#### Exercise
Reproduce precisely the lines of the listing below, starting with the line that contains "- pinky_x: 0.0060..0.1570" and stopping after the line that contains "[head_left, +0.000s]"; include nothing else.

Information provided below:

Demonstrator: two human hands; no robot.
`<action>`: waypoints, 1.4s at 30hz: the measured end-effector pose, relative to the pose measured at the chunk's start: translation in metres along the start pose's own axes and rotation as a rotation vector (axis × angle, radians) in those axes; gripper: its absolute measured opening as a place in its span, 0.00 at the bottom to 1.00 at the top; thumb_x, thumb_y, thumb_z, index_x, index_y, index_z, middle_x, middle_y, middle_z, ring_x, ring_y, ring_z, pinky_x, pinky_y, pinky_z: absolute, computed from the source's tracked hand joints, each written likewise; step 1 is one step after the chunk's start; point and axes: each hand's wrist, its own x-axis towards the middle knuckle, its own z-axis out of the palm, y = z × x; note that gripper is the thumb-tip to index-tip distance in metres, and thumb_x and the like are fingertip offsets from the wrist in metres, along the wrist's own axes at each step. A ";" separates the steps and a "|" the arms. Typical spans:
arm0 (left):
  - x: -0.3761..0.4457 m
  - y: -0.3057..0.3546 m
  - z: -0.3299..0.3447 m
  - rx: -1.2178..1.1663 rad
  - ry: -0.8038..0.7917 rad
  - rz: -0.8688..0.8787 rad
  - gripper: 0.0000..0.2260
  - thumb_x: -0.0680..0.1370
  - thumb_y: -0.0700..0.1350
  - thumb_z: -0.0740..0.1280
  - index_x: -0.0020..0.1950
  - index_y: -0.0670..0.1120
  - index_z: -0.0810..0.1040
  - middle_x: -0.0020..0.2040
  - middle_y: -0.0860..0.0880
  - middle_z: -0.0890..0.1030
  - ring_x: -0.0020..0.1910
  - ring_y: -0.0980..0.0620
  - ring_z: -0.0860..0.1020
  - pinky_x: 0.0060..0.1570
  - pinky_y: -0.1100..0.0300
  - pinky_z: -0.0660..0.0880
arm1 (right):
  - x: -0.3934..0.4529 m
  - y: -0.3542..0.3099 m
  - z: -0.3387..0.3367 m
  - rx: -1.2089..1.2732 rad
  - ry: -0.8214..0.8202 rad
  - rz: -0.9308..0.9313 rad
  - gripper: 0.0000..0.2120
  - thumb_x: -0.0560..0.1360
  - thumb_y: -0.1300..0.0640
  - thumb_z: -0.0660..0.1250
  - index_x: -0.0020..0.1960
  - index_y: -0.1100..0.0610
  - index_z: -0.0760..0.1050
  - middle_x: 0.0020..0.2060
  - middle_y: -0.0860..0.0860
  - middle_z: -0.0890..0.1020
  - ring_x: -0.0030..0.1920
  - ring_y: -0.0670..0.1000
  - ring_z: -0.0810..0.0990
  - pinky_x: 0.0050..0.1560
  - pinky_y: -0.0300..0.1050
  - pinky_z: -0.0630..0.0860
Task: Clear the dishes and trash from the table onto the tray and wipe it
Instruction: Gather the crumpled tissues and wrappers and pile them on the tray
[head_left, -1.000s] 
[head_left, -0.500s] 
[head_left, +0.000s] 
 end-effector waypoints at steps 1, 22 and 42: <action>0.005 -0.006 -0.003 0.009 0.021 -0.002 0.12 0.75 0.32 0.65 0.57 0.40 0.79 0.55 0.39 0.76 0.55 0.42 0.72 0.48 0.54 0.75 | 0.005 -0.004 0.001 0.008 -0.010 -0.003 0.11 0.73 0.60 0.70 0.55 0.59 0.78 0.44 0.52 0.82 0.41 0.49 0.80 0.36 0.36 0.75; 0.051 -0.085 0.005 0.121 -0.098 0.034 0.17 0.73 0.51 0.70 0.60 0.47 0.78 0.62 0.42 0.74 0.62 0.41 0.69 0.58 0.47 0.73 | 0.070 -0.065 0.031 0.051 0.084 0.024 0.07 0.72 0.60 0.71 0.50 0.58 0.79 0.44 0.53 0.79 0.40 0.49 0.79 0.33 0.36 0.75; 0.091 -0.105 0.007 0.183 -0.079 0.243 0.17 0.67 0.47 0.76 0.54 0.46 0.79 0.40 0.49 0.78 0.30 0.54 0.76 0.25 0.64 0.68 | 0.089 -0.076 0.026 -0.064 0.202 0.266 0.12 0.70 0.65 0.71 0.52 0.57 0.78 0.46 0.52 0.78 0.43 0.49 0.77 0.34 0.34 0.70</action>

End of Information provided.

#### Your solution
  - pinky_x: 0.0060..0.1570
  - pinky_y: -0.1100..0.0300
  - pinky_z: -0.0660..0.0880
arm1 (right):
  - x: -0.3934..0.4529 m
  - y: -0.3542..0.3099 m
  - z: -0.3387..0.3367 m
  - rx: -1.2089..1.2732 rad
  - ry: -0.8214..0.8202 rad
  - rz: -0.9308..0.9313 rad
  - gripper: 0.0000..0.2120
  - thumb_x: -0.0560..0.1360
  - thumb_y: -0.1300..0.0640
  - thumb_z: -0.0660..0.1250
  - index_x: -0.0020..0.1960
  - index_y: -0.1100..0.0610
  - index_z: -0.0760..0.1050
  - middle_x: 0.0020..0.2060
  - middle_y: -0.0860..0.0860
  - middle_z: -0.0890..0.1020
  - ring_x: -0.0030..0.1920
  - ring_y: -0.0670..0.1000
  - ring_z: -0.0810..0.0990
  - pinky_x: 0.0050..0.1560
  - pinky_y: -0.0300..0.1050
  - pinky_z: -0.0630..0.0860
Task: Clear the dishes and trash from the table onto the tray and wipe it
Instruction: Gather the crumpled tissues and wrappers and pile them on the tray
[head_left, -1.000s] 
[head_left, -0.500s] 
[head_left, +0.000s] 

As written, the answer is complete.